#### Problem to solve:
Everything in the listing below should be written out again exactly, except the pictures.

#### Given information:
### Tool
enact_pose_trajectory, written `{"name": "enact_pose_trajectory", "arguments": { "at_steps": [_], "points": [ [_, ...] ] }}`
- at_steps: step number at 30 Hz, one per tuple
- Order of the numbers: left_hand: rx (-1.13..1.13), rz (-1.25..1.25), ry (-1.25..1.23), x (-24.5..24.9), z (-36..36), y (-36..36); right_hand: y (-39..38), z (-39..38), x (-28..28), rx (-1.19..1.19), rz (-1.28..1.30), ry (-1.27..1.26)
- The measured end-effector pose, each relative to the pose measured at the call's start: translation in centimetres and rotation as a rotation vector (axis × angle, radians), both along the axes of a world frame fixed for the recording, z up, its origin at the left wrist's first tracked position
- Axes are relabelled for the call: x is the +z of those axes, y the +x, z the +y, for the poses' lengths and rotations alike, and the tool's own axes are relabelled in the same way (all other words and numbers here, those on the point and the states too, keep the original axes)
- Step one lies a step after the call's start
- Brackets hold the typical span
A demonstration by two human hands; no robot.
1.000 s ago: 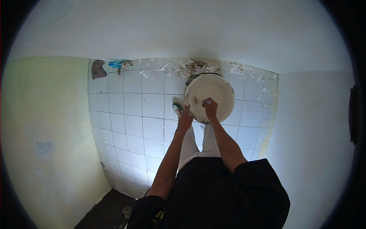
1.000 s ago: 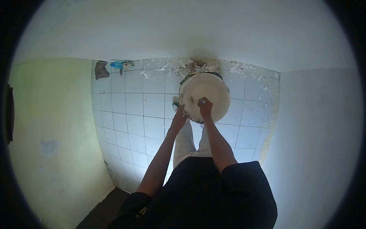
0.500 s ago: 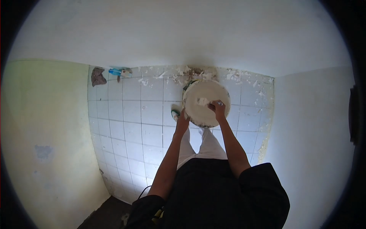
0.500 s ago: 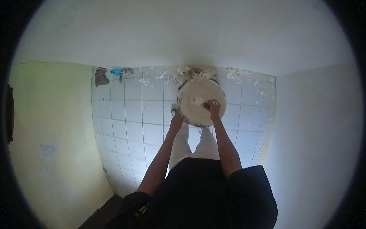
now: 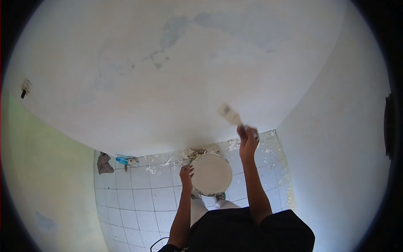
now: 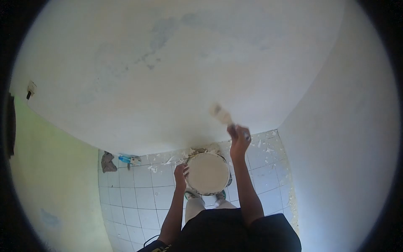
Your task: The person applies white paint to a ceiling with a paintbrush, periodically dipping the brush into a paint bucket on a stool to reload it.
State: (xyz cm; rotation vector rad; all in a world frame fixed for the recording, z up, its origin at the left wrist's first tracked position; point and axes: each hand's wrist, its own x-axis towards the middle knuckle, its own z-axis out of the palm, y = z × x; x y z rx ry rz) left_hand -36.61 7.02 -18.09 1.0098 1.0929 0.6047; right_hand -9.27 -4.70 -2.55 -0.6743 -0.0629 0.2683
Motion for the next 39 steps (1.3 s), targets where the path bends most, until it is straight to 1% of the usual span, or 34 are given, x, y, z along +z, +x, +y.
{"name": "enact_pose_trajectory", "arguments": {
  "at_steps": [1, 2, 3, 6, 10, 11, 13, 15, 18, 22, 25, 32, 33, 35, 37, 39],
  "points": [
    [0.003, -0.056, 0.021, 1.2, 0.4, 0.9, 1.8, 1.3, 2.2, -0.093, -0.045, -0.008],
    [-0.002, -0.086, 0.035, 3.3, 0.5, 1.8, 2.8, 2.4, 5.7, -0.165, -0.119, 0.008],
    [-0.007, -0.088, 0.039, 4.7, 0.5, 2.4, 4.3, 3.7, 7.9, -0.215, -0.116, 0.027],
    [-0.012, -0.15, 0.066, 7.4, 1.0, 3.8, 6.9, 6.9, 13.8, -0.288, -0.25, 0.103],
    [0.001, -0.202, 0.102, 9.3, 1.4, 4.3, 8.8, 10.1, 17.9, -0.304, -0.331, 0.148],
    [0.006, -0.228, 0.106, 9.8, 1.5, 4.3, 8.8, 10.6, 18.7, -0.341, -0.353, 0.146],
    [0.026, -0.232, 0.114, 9.9, 1.7, 4.0, 8.6, 10.7, 19.6, -0.374, -0.373, 0.145],
    [0.045, -0.232, 0.115, 10.3, 2.3, 3.5, 8.7, 11.1, 20.0, -0.472, -0.401, 0.092],
    [0.108, -0.257, 0.128, 10.9, 2.7, 2.8, 9.3, 11.3, 19.9, -0.495, -0.413, 0.075],
    [0.119, -0.235, 0.136, 10.0, 2.8, 1.5, 9.4, 11.7, 19.5, -0.498, -0.407, 0.075],
    [0.126, -0.226, 0.159, 9.9, 1.9, 1.0, 8.9, 11.9, 19.5, -0.498, -0.439, 0.121],
    [0.155, -0.198, 0.179, 9.5, -0.8, 0.5, 7.8, 11.5, 20.2, -0.414, -0.498, 0.209],
    [0.155, -0.197, 0.176, 9.6, -0.5, 0.2, 7.2, 12.3, 20.7, -0.413, -0.498, 0.207],
    [0.161, -0.19, 0.152, 10.3, 2.1, -1.0, 4.7, 16.4, 22.4, -0.346, -0.543, 0.218],
    [0.159, -0.197, 0.15, 10.3, 2.6, -0.9, 3.6, 18.4, 22.6, -0.308, -0.561, 0.224],
    [0.153, -0.204, 0.149, 10.6, 2.7, -0.3, 2.9, 19.4, 22.9, -0.305, -0.652, 0.134]
  ]
}}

#### Response to this exercise:
### Tool
enact_pose_trajectory, written `{"name": "enact_pose_trajectory", "arguments": { "at_steps": [_], "points": [ [_, ...] ] }}`
- at_steps: step number at 30 Hz, one per tuple
- Order of the numbers: left_hand: rx (-1.13..1.13), rz (-1.25..1.25), ry (-1.25..1.23), x (-24.5..24.9), z (-36..36), y (-36..36); right_hand: y (-39..38), z (-39..38), x (-28..28), rx (-1.19..1.19), rz (-1.28..1.30), ry (-1.27..1.26)
- The measured end-effector pose, each relative to the pose measured at the call's start: translation in centimetres and rotation as a rotation vector (axis × angle, radians), both along the axes of a world frame fixed for the recording, z up, its origin at the left wrist's first tracked position
- Axes are relabelled for the call: x is the +z of those axes, y the +x, z the +y, for the poses' lengths and rotations alike, and the tool's own axes are relabelled in the same way (all other words and numbers here, those on the point and the states too, keep the original axes)
- Step one lies a step after the call's start
- Brackets hold the typical span
A demonstration by two human hands; no robot.
1.000 s ago: 
1.000 s ago: 
0.500 s ago: 
0.500 s ago: 
now: 
now: 
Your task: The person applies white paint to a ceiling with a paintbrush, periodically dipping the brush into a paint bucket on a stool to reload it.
State: (xyz cm; rotation vector rad; all in a world frame fixed for the recording, z up, its origin at the left wrist's first tracked position; point and axes: each hand's wrist, its own x-axis towards the middle knuckle, its own z-axis out of the palm, y = z × x; x y z rx ry rz) left_hand -36.61 7.02 -18.09 1.0098 1.0929 0.6047; right_hand -9.27 -4.70 -2.55 -0.6743 -0.0629 0.2683
Motion for the next 39 steps (1.3 s), targets where the path bends most, until it is straight to 1% of the usual span, or 34 are given, x, y, z along +z, +x, +y.
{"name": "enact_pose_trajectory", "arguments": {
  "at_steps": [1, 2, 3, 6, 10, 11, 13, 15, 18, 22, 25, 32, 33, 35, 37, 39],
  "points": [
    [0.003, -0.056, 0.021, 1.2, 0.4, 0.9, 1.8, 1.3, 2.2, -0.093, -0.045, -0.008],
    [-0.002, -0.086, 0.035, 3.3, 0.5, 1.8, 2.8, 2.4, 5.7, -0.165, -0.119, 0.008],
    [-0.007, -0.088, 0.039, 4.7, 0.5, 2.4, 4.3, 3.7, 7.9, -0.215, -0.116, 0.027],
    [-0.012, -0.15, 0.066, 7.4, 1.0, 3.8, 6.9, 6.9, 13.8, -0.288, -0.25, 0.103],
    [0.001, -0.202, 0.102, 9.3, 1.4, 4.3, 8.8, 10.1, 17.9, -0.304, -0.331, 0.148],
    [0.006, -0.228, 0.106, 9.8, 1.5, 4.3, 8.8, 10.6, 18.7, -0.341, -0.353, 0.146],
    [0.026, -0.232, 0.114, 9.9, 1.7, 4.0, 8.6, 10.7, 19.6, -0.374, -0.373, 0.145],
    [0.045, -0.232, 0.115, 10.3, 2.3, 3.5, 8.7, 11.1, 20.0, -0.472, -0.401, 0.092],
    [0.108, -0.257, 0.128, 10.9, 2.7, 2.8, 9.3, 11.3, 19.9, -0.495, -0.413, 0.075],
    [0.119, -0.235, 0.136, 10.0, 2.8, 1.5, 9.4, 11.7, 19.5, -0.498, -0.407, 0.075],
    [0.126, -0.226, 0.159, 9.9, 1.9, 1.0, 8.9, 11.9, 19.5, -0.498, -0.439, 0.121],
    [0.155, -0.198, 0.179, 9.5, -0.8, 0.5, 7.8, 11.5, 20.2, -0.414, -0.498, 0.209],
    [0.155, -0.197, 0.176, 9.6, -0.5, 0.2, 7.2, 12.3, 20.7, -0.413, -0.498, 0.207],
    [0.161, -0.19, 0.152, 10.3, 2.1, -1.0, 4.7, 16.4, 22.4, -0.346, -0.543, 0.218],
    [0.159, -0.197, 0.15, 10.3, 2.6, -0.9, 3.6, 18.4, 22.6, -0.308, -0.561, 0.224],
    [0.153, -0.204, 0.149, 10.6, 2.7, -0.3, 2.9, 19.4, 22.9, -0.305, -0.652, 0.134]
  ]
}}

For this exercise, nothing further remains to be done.